Assignment: Both the line containing "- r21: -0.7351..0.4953" and the line containing "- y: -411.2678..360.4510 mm" belong to the span. Output exactly that span from the listing below, and nothing outside it.
* * *
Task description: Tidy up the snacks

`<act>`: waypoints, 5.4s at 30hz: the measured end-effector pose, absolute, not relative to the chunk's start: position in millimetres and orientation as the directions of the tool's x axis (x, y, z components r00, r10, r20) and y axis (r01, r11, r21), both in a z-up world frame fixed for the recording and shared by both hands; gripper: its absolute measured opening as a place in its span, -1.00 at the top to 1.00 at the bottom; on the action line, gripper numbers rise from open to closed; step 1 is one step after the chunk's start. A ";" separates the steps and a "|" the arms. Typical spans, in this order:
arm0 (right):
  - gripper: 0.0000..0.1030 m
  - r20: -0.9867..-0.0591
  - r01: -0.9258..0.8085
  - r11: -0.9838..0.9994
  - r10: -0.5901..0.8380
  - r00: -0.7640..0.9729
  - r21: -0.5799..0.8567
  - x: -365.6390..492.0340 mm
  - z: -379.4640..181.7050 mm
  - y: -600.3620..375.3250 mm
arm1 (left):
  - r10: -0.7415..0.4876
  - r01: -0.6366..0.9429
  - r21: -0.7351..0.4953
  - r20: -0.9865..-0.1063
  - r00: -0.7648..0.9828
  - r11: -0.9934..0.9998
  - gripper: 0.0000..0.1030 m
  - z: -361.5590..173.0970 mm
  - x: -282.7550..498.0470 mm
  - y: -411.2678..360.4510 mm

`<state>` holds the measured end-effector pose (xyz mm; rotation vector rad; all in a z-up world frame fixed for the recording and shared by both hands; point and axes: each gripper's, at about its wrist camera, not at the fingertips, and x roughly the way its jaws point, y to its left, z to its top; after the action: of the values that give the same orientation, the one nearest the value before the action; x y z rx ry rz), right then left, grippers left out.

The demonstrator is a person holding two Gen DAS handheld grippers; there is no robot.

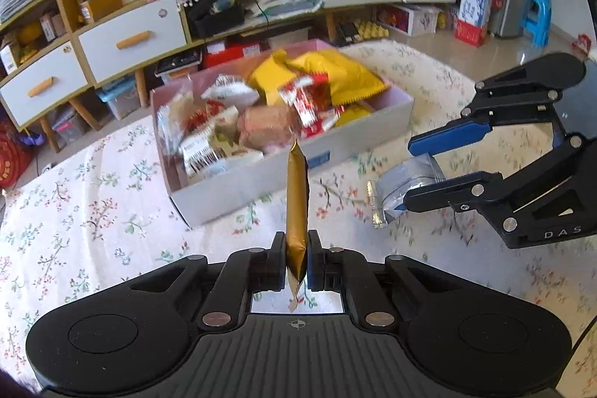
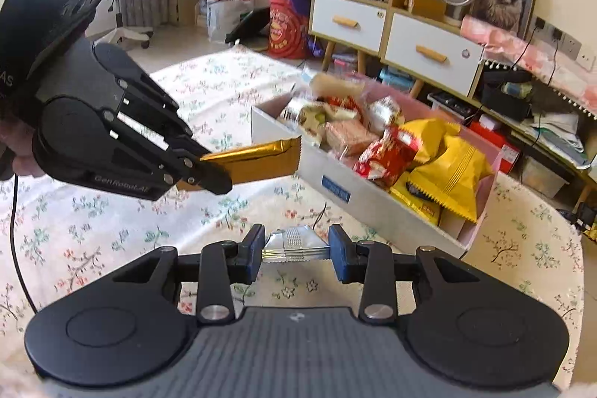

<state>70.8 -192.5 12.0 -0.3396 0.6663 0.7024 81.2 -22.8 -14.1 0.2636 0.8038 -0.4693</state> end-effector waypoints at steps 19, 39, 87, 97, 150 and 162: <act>0.34 -0.564 -0.428 0.903 0.341 0.752 -0.025 128.6 10.4 -219.1 | -0.278 0.382 0.008 -0.672 0.686 0.924 0.85 6.9 146.3 -41.4; 0.33 -0.622 -0.366 0.926 0.234 0.748 -0.092 143.0 -15.9 -221.6 | -0.211 0.327 0.042 -0.684 0.698 0.944 0.72 -17.8 210.0 -73.2; -0.99 -0.741 -0.098 0.995 0.070 0.668 0.006 37.6 46.4 -201.5 | 0.008 0.009 0.019 -0.740 0.672 1.000 -0.99 36.7 4.4 4.1; -0.99 -0.739 -0.074 0.997 0.061 0.671 0.015 41.2 43.2 -197.1 | 0.051 -0.040 0.033 -0.727 0.685 0.999 -0.99 41.7 5.3 2.5; -0.99 -0.760 -0.117 0.993 0.051 0.648 -0.034 36.5 35.1 -182.6 | 0.038 -0.022 0.031 -0.751 0.660 0.999 -0.99 34.7 5.2 -5.4; -0.99 -0.760 -0.118 0.992 0.051 0.647 -0.033 36.5 35.1 -182.5 | 0.037 -0.021 0.030 -0.753 0.657 0.999 -0.99 34.5 4.6 -6.8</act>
<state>36.5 -182.5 35.1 -0.0823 0.8614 0.0962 4.6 -6.8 34.5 0.0195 0.8529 0.0325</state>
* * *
Completed task:
  - r21: -0.7351..0.4953
  - r20: -0.9865..-0.1063
  - r00: -0.7648..0.9828
  - r11: -0.9934..0.9998
  - gripper: 0.0000..0.1030 m
  - z: -361.5590..173.0970 mm
  - x: -282.7550..498.0470 mm
  - y: -411.2678..360.4510 mm

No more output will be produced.